NHS: pharma needs to help more
pharmafile | November 12, 2012 | News story | Sales and Marketing | CCGs, NHS, pharma
A variety of senior figures in public health set out how they want the pharma industry to do more to help improve patient outcomes at last week’s ABPI Member Conference.
Their pleas at the event, hosted at the BMA’s HQ in London, ranged from more pre-launch information about medicines to greater sharing of knowledge about products generally.
Keith Ridge, the Department of Health’s chief pharmaceutical officer, called the regional variation in the use of medicines in the NHS ‘inexplicable’.
And he insisted that the new tag of ‘medicines optimisation’ which the NHS is now using was not simply the old ‘medicines management’ repackaged.
“Making sure we’re using well what we’ve got will begin to free up some space for new technologies,” Ridge said.
But he urged pharma companies to help further. “The knowledge you have around individual products could be shared even more.”
Asked by a delegate what would happen in the NHS under the new arrangements to the majority of medicines which are not NICE-recommended, he answered: “The new system will underpin all medicines use.”
While much has been made of looking at the cost of whole-life care rather than individual costs such as a drugs bill, there was still need for a change in culture, said Jonathan Mason, clinical adviser (medicines) at NHS North East London and the City.
“The big challenge is how we break down the silos,” Mason admitted. “How we break down that thinking among FDs [finance directors] and others – for example, ‘you’re saving money on admissions but spending too much on medicines’.”
Mike Farrar, chief executive of the NHS Confederation, told the ABPI audience that there were both pros and cons to the new NHS system put in place by the Health and Social Care Act, with pharma able to help with solutions on areas like cost saving.
“We’re running out of road in terms of transformational change and that’s got to be an opportunity for [the pharma industry],” Farrar said.
But he acknowledged that the shifting commissioning landscape would require some navigation. “There are challenges to you in engaging with us because the deckchairs are moving,” he said.
Farrar insisted that pharma would be able to engage with newly-formed clinical commissioning groups (CCGs) and the new Academic Health Science Networks being set up by the DH to encourage ‘cross-border’ co-operation in healthcare.
“This relies heavily on us putting together risk share deals where new products have commercial benefits for [pharma],” he admitted, while expressing sadness that the process was not moving faster.
“It’s taking so long,” he said. “We’ve got to learn the lessons about how to connect with the NHS and not just Whitehall. We all have to work harder.”

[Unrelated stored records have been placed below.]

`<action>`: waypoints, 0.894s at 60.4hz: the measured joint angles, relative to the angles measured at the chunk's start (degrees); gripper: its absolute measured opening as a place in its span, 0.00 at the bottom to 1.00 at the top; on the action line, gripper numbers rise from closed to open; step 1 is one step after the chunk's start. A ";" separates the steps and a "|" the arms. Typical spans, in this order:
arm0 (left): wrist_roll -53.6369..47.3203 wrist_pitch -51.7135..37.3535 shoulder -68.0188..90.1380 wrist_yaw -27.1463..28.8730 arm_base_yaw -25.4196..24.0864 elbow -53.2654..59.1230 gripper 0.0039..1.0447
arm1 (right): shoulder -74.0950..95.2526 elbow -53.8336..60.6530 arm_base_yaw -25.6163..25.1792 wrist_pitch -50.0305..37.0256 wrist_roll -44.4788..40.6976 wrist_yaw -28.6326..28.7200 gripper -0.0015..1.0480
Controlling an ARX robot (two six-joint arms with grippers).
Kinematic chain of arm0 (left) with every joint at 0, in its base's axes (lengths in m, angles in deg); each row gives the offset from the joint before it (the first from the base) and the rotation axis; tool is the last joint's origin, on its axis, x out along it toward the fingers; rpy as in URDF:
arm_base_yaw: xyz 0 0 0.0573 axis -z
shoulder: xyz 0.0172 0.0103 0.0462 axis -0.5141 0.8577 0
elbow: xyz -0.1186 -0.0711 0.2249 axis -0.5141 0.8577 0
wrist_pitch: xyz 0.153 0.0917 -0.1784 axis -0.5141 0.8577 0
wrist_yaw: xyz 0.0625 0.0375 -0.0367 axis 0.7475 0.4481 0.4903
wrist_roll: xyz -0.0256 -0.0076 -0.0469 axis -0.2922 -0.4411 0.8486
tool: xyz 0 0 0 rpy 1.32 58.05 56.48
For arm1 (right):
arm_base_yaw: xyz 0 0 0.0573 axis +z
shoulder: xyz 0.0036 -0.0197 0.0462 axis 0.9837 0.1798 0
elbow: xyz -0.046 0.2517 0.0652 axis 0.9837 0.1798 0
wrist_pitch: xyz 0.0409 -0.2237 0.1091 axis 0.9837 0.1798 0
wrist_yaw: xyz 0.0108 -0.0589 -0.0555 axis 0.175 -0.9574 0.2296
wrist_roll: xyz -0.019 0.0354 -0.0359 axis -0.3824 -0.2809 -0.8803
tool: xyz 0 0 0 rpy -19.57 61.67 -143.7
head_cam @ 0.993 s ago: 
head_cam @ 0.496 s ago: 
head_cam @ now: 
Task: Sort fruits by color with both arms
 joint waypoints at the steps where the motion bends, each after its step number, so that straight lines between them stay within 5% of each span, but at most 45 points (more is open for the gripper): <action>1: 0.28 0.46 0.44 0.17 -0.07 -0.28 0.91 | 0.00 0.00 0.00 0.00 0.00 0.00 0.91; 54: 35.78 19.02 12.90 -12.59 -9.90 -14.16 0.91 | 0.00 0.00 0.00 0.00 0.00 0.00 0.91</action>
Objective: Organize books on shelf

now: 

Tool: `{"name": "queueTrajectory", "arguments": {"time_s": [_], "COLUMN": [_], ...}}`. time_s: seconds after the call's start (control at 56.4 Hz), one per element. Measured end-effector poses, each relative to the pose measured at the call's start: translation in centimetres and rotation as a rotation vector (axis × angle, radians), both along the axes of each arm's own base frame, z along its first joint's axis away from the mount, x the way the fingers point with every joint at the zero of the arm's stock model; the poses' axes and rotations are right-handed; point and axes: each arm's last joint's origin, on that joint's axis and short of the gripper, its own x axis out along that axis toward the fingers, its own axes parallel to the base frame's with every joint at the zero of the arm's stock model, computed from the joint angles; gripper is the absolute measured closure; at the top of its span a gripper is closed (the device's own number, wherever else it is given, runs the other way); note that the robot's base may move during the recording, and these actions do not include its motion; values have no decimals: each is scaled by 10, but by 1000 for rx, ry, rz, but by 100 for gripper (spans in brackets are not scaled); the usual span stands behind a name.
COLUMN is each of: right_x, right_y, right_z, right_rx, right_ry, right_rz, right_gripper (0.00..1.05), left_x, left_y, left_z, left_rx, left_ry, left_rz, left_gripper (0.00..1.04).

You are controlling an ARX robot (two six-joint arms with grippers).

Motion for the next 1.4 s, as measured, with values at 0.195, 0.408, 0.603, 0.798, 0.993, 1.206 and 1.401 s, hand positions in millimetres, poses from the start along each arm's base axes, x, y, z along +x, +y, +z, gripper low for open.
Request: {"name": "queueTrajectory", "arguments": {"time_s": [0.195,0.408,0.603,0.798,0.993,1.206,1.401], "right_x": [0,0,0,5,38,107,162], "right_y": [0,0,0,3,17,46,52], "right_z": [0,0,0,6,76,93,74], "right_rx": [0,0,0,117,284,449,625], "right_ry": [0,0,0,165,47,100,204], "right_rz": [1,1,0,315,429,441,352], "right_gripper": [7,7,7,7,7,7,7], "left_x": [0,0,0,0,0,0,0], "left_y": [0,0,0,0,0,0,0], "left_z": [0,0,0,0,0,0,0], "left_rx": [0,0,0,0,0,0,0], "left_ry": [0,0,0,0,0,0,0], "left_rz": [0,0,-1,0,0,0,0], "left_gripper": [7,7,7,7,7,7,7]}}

Ramona Sequeira, MD of Eli Lilly UK, was concerned that the NHS’s overwhelming focus on saving money – the QIPP challenge means £20 billion of efficiency savings have to be made by 2014-15 – might have a disastrous effect on broader healthcare goals.
“One of the things as an industry we find scary is the focus on austerity in the short-term makes you make decisions that might be detrimental in the long-term,” she said.
“Trying to procure medicines in the way you would [procure] tape or chairs is dangerous. The clinician needs to make the best decision in the interests of the patient,” Sequeira added.
The nascent NHS Commissioning Board will have a key role here, and its director of partnerships Ivan Ellul mentioned a few areas where it would need help from pharma.
One of these is in improving patient outcomes. In a statement that will be music to the ears of pharma, he said: “We recognise that we will have to spend more money on certain drugs. We’re really up for a discussion with [pharma] about how we can improve early access to medicines.”
And on research and innovation, Ellul said, the Board was ‘serious’ about partnership with the pharma sector. “But there’s no financial headroom,” he warned, explaining there was a need to structure deals which give pharma “a foot in the NHS market” while enabling the NHS to operate with 0% growth.
Kate Caston, the Board’s head of specialised commissioning, wants pharma companies to provide more information on drugs – particularly orphan drugs – before they are marketed.
Asked whether pharma would see less spending on generics under the new arrangements, she said: “It comes back to evidence-based commissioning, so we shouldn’t necessarily be commissioning the cheapest.”